Manejo da asma baseado no controle

O tratamento individualizado da asma de acordo com o controle da doença, características e preferências do paciente e acesso ao tratamento, implica em consultas mais frequentes (a cada 3-6 meses) e acompanhamento regular do asmático1,3. O racional para o ajuste do tratamento da asma é obter e manter o controle da doença, além de reduzir os riscos futuros com a menor dose possível de medicação de controle, devendo para isso todo paciente contar com um plano de ação prescrito e atualizado pelo médico (a) 1,3,6

Importante: O uso de SABA por demanda (sempre associado a CI) é eficaz no alívio imediato dos sintomas e na prevenção em curto prazo dos sintomas induzidos por exercício. A frequência de uso de SABA é um dos parâmetros que definem qual tratamento de manutenção é o mais apropriado, e a redução do seu uso é uma das metas do tratamento da asma 1,3,6

Alerta: O uso excessivo de SABA (mais de 3 dispositivos no ano) está associado a um maior risco de exacerbações, e o uso de mais de 1 dispositivo no mês está associado a um maior risco de morte por asma1,3

 

Riscos associados à “asma leve”

Não se deve minimizar os riscos que pacientes com “asma aparentemente leve” de sofrer eventos adversos graves1

asma leve
  • 30-37% dos adultos com asma aguda
  • 16% dos pacientes com asma quase fatal
  • 15-20% dos adultos que morrem de asma
  • Lembre: Os gatilhos de exacerbação são imprevisíveis (vírus, pólens, poluição, má adesão)¹
 
 

Apresentaram sintomas nos 3 meses prévios ¹

 

Montelucaste

O montelucaste é um antagonista de receptores de leucotrienos que atua bloqueando a broncoconstrição e reduzindo a inflamação da via aérea. Tem efeito não inferior ao CI no controle da asma, porém seu efeito na redução das exacerbações é menor6. Muito embora o montelucaste associado ao CI está incluído como outra opção de tratamento nas etapas II a IV do GINA1,6, em março de 2020 a agência de saúde americana, Food and Drug Administration (FDA) emitiu um aviso de alerta denominado “black warning box” para o montelucaste9. Este é o aviso de maior nível de risco do FDA, e é emitido apenas quando estudos médicos indicam que o medicamento apresenta um risco significativo de efeitos adversos graves ou até mesmo fatais10. Segundo o alerta do FDA, estes eventos adversos podem incluir: agitação, incluindo agressividade de comportamento, problemas de atenção, sonhos ruins ou vívidos, depressão e pensamentos e/ou ações suicidas 9,10

 

Tiotrópio

O brometo de tiotrópio, na dose de 5 μg/dia é o único LAMA aprovado para uso no Brasil como terapia adjuvante livre para tratamento de asma para pacientes com idade > 6 anos. 
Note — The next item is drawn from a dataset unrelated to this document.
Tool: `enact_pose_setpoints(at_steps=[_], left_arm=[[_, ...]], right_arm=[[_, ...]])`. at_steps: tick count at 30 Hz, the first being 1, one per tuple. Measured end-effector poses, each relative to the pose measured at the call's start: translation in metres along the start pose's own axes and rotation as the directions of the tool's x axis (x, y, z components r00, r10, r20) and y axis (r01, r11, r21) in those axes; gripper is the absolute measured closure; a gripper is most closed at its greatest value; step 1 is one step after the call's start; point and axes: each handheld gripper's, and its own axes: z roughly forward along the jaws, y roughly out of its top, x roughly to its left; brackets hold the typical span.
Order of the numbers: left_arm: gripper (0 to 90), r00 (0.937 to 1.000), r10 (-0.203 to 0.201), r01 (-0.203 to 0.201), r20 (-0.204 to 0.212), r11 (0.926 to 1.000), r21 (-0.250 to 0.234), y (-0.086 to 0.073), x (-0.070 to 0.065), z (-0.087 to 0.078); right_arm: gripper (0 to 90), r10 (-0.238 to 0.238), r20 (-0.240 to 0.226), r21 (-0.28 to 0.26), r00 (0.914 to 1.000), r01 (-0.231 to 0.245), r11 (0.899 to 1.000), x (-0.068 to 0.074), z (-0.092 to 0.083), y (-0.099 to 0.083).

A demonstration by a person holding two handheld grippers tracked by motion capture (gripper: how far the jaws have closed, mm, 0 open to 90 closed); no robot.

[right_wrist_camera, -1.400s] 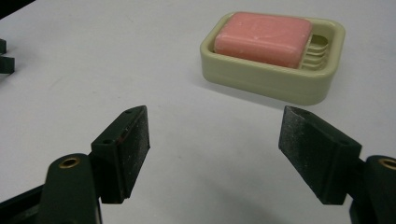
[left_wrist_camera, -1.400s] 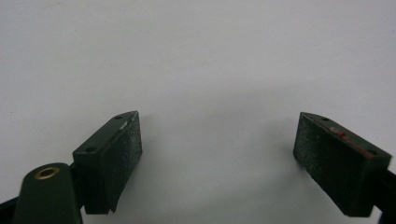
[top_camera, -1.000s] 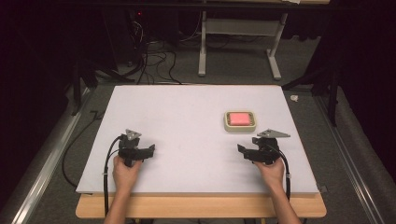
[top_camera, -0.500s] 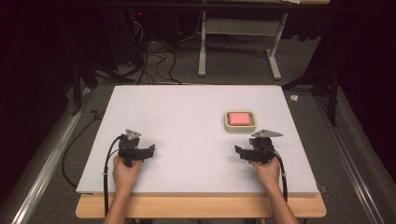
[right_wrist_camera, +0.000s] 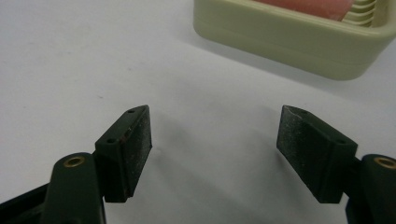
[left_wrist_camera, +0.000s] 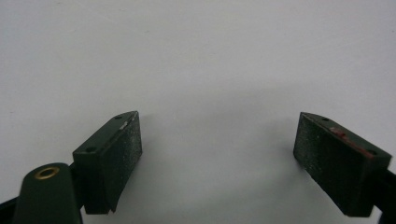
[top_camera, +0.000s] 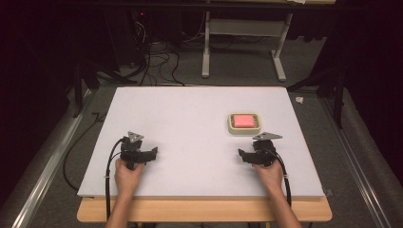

Evidências para a indicação de tiotrópio como tratamento adicional da asma moderada a grave não controlada (etapas IV e V) são oriundas de estudos randomizados controlados (ERC) em adultos e adolescentes12-14, assim como em crianças15

Em adultos com asma grave não controlada, a adição de tiotrópio aumentou significativamente a função pulmonar e diminuiu as exacerbações16. Esse efeito foi similar em dois outros estudos em adolescentes12 e crianças13 com asma grave. Em adultos, esses resultados foram independentes das características basais e dos níveis de eosinófilos e IgE sérica6.  

Seu uso está indicado como medicação adicional para asmáticos com doença não controlada que já estejam recebendo dose moderada ou alta de CI + LABA (etapa IV ou V)1,3,6. O tiotrópio mostrou ser uma droga segura quando adicionada a outros medicamentos no tratamento da asma12,6

 

Imunobiológicos

No Brasil, quatro imunobiológicos estão aprovados para uso no tratamento da asma grave (omalizumabe, mepolizumabe, benralizumabe e dupilumabe). Considerando a heterogeneidade e a complexidade da asma grave e o pressuposto de que a droga escolhida deva ser dirigida para um determinado fenótipo/endótipo (Quadro 1), essa abordagem requer experiência do especialista. Adicionalmente, o tratamento com imunobiológicos depende de diferenças no sistema local de saúde, políticas de reembolso e acessibilidade, devendo, por isso, ser conduzido pelos especialistas6.  

IMB

Quadro 1. Endotipos, fenótipos e biomarcadores. Adaptado de 6. Carvalho-Pinto RM, et al. 2021 Brazilian Thoracic Association recommendations for the management of severe asthma. J Bras Pneumol. 2021;47(6):e202102736.